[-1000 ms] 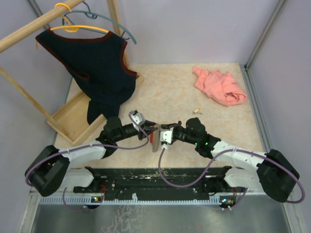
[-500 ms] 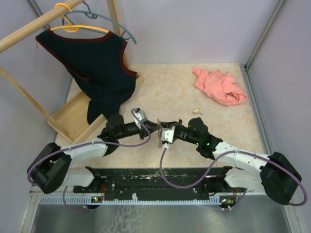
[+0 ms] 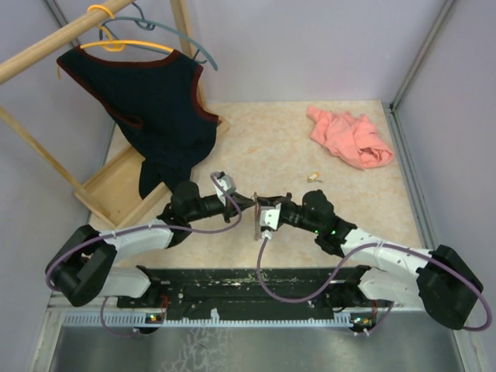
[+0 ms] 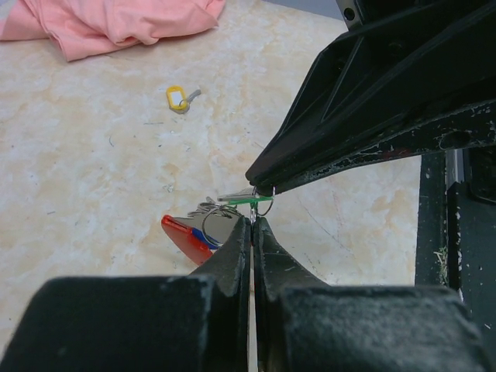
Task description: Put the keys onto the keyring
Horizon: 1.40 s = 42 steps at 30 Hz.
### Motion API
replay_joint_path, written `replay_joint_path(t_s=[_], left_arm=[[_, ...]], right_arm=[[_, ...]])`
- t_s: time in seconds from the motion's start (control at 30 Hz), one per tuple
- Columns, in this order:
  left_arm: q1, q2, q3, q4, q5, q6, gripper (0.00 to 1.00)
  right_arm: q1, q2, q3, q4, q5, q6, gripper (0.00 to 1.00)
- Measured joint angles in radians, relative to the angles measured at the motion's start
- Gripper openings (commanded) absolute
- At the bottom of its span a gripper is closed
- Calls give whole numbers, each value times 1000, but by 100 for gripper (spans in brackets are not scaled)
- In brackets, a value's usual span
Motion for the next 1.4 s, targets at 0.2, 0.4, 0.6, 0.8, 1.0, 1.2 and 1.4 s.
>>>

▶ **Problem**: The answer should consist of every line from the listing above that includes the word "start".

▶ **Response box**:
- t_s: time in seconds from the motion's start (control at 30 Hz), one per tuple
- Measured joint angles in radians, relative to the angles measured at the motion's start

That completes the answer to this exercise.